Interesting take on what happened in Southall from Nirpal Dhaliwal who grew up there, writing in the Sunday Times:

But while Southall’s Asian population is entrepreneurial and family-oriented, it is at heart a blue-collar neighbourhood that remembers the debt it owes to a welfare state that nursed and educated its children, and to the trade unions that protected its jobs and helped in the fight against racism. The riot that broke out when the National Front tried to march through the high street in 1979 is a basic part of Southall folklore. If the Tories were going to win it over they needed to offer a lot more than a brown-skinned Cameron clone.

One common criticism of Lit among the people I spoke to last week was that “He’s too young. What does he know?”. While the Tories hailed his youth and energy, they overlooked the fact that Asians generally revere age and experience. While Lit promoted himself as young and modern, the seat was won at a canter with a low-profile campaign by the 60-year-old Virendra Sharma, who has served as a Labour councillor for more than 25 years.

The Labour party even hired an old Indian Tata bus, decked out in gold and silver decorations, from which to blare out its campaign messages. It was a touch of sentimental genius, a comforting nod to the people’s love of their motherland and their roots.

..........Southall is a traditional, close-knit but also parochial and gossipy neighbourhood. Growing up there in the 1980s I couldn’t even smoke a cigarette on a street corner without some busybody relaying the information to my mum before I’d even got back home.

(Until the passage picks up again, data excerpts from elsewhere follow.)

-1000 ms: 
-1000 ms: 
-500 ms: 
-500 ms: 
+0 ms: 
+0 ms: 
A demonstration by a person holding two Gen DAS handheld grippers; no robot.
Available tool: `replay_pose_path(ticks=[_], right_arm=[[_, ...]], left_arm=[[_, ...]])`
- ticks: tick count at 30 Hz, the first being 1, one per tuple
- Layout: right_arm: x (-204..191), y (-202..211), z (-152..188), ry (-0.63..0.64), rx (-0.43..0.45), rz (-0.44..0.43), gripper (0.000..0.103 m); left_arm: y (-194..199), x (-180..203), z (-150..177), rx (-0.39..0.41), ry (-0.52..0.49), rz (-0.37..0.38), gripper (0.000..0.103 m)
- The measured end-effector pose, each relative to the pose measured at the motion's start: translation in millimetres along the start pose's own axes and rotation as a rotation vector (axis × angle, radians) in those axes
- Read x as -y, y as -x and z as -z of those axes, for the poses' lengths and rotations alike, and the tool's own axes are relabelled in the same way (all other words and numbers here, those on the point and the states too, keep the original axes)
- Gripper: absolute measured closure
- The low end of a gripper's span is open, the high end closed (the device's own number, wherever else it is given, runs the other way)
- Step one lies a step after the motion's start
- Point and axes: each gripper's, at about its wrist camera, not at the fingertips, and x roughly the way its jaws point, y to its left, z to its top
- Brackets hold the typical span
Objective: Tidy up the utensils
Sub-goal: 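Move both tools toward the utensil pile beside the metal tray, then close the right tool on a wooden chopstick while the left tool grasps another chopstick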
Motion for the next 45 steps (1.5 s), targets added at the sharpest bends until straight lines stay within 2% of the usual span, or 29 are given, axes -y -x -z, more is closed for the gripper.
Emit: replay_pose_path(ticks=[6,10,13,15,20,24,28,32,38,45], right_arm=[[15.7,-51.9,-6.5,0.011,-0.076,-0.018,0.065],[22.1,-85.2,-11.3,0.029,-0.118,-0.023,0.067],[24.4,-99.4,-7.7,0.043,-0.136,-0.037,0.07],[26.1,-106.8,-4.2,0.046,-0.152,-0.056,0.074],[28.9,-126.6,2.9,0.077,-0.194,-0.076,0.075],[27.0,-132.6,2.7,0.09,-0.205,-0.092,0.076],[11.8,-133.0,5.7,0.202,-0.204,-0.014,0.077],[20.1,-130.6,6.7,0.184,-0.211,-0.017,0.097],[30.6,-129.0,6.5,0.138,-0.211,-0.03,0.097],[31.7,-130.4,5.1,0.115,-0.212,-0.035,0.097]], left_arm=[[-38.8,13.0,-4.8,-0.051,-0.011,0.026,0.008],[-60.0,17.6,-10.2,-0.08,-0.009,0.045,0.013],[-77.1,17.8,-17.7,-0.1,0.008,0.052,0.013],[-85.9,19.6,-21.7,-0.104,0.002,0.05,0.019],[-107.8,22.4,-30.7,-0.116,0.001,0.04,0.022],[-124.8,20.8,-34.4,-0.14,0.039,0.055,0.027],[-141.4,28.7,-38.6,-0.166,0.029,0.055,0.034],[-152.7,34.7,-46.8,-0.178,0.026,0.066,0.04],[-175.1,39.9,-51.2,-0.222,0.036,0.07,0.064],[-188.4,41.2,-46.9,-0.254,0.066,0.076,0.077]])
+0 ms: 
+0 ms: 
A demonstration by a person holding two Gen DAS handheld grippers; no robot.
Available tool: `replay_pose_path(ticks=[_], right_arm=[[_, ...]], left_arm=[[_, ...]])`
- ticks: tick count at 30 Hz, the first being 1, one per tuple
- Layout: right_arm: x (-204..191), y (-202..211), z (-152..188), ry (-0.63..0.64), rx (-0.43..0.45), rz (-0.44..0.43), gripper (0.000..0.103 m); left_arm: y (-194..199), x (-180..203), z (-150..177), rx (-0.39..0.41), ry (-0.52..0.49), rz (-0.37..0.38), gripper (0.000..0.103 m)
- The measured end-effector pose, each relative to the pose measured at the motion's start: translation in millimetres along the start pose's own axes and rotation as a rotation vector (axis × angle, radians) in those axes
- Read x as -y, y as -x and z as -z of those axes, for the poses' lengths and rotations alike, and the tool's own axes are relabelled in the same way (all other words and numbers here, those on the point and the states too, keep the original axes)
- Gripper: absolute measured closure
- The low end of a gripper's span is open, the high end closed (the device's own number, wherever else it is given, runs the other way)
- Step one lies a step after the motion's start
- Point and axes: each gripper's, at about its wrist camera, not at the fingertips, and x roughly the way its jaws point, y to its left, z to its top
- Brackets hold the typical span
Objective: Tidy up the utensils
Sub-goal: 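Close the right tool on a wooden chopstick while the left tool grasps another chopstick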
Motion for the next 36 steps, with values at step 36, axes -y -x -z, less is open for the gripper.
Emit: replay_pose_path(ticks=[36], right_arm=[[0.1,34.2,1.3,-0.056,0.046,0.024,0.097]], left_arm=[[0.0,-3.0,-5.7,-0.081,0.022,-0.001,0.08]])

..........The Tories might have thought Lit’s fame was an asset, but it provided negative fuel for the gossips. Shopkeepers spoke to me of a “Lit mafia” taking over the area. Lit’s father Avtar had transformed a pirate station that operated out of borrowed attics in the 1980s into a legitimate business that is now worth millions. Avtar is a notorious Southall figure, not least for outraging the locals by divorcing his first wife – Tony’s mother – and marrying again, an act regarded as scandalous by Asians of his generation.

In the 2001 general election Avtar ran as an independent, only to lose and have Sunrise fined £10,000 for broadcasting a political interview with him in breach of the Broadcasting Act. Avtar Lit is the subject of much local tittle-tattle regarding his business and personal dealings; choosing his son wasn’t the smartest move the Conservatives could make.

Though Tony’s campaign was fought within the rules, he made the most of his radio connections as his campaign cars drove around blaring recordings by Sunrise’s most famous presenters. Many people regarded Lit’s desire to win the seat as an attempt to turn their town into a father and son family business.

So there you go. It was local knowledge what won it, and local politics. Sedgefield was also won by a local man. Perhaps this is a new trend, with local candidates and local campaigns trumping orders from central office - certainly it contributes to political stability when the MP knows his constituency like the back of his hand - and his constituents know him familiarly too.